Les résultats du premier sondage réalisé au Québec sur les habitudes des enfants sur Internet, dévoilés plus tôt cette semaine, a mis en lumière qu’à peine le quart des parents utilisent un logiciel de contrôle parental pour empêcher leurs bambins d’accéder à du matériel osé.

Pourtant 80% d’entre eux s’inquiètent de voir leurs enfants passer autant de temps sur Internet.

60 000 signalements

Les intervenants de Cyrberaide ne sont guère surpris. En neuf ans, ils ont reçu pas moins de 60 000 signalements liés à de la pornographie juvénile ou à du leurre d’enfants.

Le nombre de plaintes a même gonflé à une vitesse folle avec l’arrivée des réseaux sociaux et des textos. Et des «sextos».

«J’ai même le sentiment que les chiffres qui nous sont rapportés ne sont qu’une partie de ce qui se passe. C’est probablement très en dessous du nombre réel», pense René Morin, le porte-parole de Cyberaide.

En prenant connaissance des résultats, il a constaté ce que les intervenants redoutaient: les parents sont absents dans le cyberespace.

«Ça nous inquiète de voir les parents si peu impliqués dans la vie Internet de leurs enfants, soutient René Morin. Internet est un lieu public autant qu’un centre commercial.»

Internet = diffusion massive

«Les médias sociaux, précise-t-il, permettent toutes sortes de diffusion massive d’informations. Ce n’est pas à prendre à la légère. Tout ce qui est diffusé sur Internet risque d’y rester pour l’éternité. Les enfants, eux, vivent dans le moment présent et ne sont pas conscients de cela.»

Il donne en exemple le cas d’adolescents amoureux qui se prennent en «sextos». Il est très fréquent, affirme-t-il, que l’un des deux diffuse ces images après la rupture pour se venger de l’autre.
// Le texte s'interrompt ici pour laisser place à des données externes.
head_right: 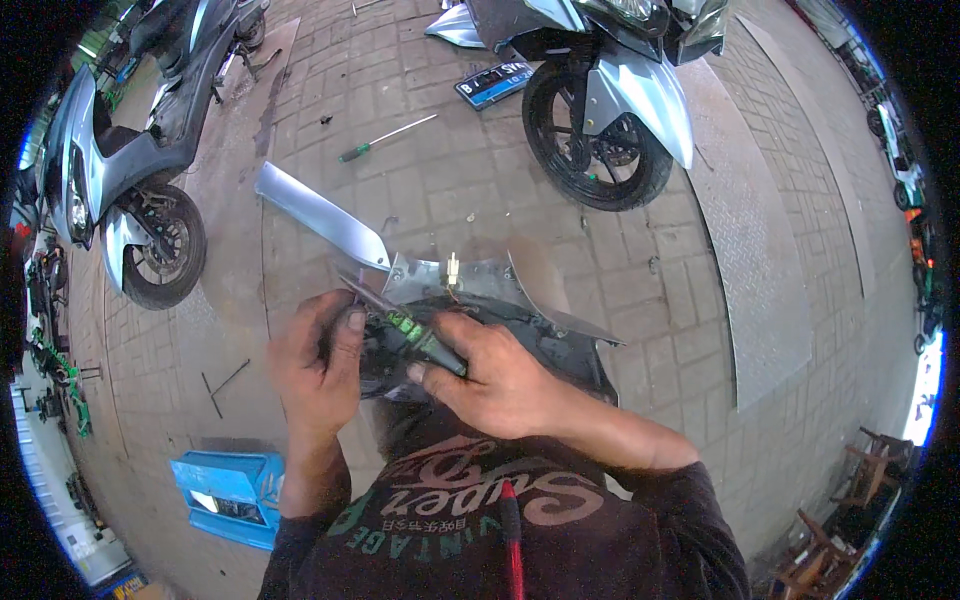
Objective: The person tapes electrical wires on a motorcycle fairing component and then uses pliers to strip or crimp a wire before installing the fairing piece onto the front of a motorcycle.
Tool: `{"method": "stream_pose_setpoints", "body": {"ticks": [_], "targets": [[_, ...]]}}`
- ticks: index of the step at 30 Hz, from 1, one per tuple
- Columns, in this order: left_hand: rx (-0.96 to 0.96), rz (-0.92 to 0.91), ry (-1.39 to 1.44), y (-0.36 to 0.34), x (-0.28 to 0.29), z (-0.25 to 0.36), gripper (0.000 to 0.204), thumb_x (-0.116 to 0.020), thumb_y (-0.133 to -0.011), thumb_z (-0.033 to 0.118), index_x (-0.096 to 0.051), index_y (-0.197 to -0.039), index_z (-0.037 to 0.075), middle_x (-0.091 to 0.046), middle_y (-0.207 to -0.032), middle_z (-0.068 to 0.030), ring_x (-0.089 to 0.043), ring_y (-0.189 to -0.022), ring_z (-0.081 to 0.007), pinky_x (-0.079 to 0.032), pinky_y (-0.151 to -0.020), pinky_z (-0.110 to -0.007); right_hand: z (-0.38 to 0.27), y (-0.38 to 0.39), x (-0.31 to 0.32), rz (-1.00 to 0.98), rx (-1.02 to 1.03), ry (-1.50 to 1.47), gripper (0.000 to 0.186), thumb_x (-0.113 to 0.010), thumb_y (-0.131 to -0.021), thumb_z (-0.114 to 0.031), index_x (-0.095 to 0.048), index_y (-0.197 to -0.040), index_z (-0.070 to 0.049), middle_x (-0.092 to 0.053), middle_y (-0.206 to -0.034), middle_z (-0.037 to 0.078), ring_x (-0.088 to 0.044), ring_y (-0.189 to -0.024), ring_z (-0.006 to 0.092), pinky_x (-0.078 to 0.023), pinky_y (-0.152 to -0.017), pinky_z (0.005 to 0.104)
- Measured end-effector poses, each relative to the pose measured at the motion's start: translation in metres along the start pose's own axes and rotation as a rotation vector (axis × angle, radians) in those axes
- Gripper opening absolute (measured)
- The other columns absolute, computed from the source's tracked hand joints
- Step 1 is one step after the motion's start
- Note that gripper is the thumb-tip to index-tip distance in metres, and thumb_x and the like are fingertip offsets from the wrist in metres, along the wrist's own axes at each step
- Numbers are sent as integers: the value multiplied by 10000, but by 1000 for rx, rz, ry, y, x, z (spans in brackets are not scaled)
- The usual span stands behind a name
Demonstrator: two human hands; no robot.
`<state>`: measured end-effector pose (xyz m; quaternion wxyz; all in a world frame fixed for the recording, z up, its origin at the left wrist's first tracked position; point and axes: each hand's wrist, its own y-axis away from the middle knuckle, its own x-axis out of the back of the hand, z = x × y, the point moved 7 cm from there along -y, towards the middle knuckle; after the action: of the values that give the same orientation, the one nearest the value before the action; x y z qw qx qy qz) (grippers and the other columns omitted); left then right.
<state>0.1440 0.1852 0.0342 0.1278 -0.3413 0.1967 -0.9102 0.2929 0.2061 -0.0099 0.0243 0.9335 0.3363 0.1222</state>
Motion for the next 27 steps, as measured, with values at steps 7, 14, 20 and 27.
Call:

Cyberaide reçoit beaucoup de plaintes de ce genre.

«Ces jeunes participent à leur situation, car ça devient de l’auto-exploitation. Il y a donc de la sensibilisation à faire auprès des enfants. Il faut aussi que les parents instaurent un dialogue avec eux sur leur utilisation d’Internet», insiste M. Morin.

La Fondation Marie-Vincent et Cyberaide ont présenté le 13 décembre les résultats d’un sondage sur les habitudes des enfants sur Internet mené auprès de 1000 parents entre le 22 juin et le 13 juillet 2011.